● **Task details**
Throughout the records below, find each line holding "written" and copy it.

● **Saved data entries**
'''

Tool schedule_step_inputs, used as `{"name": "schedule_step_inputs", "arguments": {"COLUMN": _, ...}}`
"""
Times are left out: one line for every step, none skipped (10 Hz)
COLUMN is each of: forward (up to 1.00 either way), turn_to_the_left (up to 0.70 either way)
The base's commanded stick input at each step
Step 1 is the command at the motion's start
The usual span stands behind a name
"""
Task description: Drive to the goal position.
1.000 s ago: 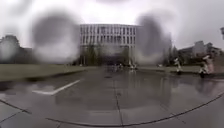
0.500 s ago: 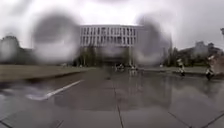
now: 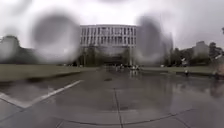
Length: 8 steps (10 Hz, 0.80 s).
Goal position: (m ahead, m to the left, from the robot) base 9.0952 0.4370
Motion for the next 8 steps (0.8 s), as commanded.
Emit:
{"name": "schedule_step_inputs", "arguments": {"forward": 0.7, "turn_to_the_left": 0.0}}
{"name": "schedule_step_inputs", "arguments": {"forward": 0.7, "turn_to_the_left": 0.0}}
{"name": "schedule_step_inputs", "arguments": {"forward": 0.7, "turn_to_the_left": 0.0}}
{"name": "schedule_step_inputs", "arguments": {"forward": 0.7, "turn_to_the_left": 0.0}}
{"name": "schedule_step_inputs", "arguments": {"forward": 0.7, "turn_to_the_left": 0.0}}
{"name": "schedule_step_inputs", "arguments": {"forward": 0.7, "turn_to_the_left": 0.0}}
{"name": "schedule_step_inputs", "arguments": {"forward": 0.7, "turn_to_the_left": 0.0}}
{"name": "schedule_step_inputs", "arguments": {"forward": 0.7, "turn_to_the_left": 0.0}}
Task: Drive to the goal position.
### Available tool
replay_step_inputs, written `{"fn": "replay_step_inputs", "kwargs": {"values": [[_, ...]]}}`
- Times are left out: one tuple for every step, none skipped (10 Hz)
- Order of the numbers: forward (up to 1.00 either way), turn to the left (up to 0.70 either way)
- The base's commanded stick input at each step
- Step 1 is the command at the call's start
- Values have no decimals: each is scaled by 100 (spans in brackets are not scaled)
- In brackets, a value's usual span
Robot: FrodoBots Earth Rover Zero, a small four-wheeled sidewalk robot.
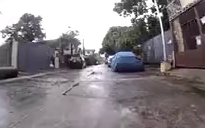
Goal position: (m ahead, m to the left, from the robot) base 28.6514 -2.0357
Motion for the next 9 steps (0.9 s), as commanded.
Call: {"fn": "replay_step_inputs", "kwargs": {"values": [[100,0],[100,0],[100,0],[100,0],[100,0],[100,0],[100,0],[100,0],[100,0]]}}
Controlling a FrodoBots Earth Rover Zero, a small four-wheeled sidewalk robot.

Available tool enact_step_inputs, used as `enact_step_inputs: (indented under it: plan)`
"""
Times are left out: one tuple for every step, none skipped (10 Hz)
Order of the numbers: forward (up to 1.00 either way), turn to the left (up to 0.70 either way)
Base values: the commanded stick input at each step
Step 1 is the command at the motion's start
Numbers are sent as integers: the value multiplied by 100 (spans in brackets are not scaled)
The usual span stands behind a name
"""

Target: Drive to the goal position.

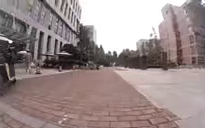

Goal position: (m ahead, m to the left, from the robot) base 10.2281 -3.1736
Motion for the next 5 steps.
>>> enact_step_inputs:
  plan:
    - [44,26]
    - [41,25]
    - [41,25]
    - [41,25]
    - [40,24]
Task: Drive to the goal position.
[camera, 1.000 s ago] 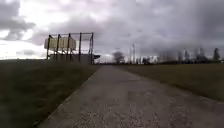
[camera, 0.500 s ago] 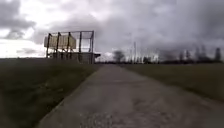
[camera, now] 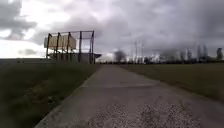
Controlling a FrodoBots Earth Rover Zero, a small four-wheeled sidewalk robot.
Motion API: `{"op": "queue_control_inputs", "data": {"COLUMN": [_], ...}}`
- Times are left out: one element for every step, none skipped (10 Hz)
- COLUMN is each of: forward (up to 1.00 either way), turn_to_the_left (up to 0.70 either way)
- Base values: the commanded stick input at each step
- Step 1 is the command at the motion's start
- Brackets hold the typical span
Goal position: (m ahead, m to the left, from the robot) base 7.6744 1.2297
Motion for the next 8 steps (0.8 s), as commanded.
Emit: {"op": "queue_control_inputs", "data": {"forward": [1.0, 1.0, 1.0, 1.0, 1.0, 1.0, 1.0, 1.0], "turn_to_the_left": [0.0, 0.0, 0.0, 0.0, 0.0, 0.0, 0.0, 0.0]}}
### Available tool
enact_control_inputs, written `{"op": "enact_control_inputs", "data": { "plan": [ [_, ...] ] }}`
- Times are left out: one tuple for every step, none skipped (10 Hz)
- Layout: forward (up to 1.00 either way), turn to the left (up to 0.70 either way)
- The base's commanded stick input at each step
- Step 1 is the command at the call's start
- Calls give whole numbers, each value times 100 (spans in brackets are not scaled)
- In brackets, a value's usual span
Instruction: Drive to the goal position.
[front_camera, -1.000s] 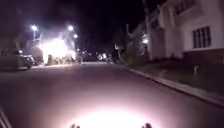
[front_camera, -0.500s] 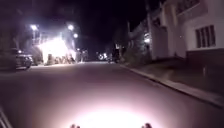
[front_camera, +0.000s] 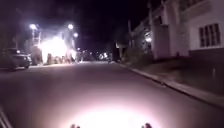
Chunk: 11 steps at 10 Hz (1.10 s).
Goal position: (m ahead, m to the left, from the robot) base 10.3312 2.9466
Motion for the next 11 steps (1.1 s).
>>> {"op": "enact_control_inputs", "data": {
  "plan": [
    [60,0],
    [60,0],
    [60,0],
    [60,0],
    [60,0],
    [60,0],
    [60,0],
    [60,0],
    [60,0],
    [60,0],
    [60,0]
  ]
}}
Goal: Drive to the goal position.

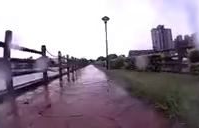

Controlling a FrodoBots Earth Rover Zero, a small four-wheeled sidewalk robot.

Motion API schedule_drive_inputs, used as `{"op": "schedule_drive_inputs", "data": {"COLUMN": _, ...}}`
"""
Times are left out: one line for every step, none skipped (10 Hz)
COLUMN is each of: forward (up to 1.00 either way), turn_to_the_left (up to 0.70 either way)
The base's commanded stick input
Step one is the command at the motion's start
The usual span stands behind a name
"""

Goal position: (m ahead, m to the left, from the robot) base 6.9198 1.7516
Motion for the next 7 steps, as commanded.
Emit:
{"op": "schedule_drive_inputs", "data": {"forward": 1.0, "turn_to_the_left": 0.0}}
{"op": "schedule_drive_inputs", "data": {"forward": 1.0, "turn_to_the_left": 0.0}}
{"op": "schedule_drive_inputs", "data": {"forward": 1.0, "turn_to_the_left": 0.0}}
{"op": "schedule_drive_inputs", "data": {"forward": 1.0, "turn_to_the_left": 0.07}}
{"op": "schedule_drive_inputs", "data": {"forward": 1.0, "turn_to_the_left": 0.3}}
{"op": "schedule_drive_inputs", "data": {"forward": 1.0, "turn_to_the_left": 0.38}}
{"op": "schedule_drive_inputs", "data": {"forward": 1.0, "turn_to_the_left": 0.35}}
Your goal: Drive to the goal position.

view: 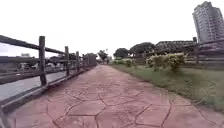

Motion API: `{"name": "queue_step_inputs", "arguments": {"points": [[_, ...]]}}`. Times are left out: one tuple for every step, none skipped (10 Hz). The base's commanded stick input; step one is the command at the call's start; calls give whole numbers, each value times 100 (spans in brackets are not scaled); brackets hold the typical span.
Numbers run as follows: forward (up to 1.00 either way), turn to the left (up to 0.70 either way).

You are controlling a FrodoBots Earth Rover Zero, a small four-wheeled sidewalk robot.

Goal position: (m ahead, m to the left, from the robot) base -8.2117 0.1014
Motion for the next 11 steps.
{"name": "queue_step_inputs", "arguments": {"points": [[100, 0], [100, 2], [100, 16], [100, 37], [100, 5], [100, 0], [100, 0], [100, 0], [100, 0], [100, 0], [100, 17]]}}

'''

● **Answer for this exercise**
replay_step_inputs, written `{"fn": "replay_step_inputs", "kwargs": {"values": [[_, ...]]}}`
enact_control_inputs, written `{"op": "enact_control_inputs", "data": { "plan": [ [_, ...] ] }}`

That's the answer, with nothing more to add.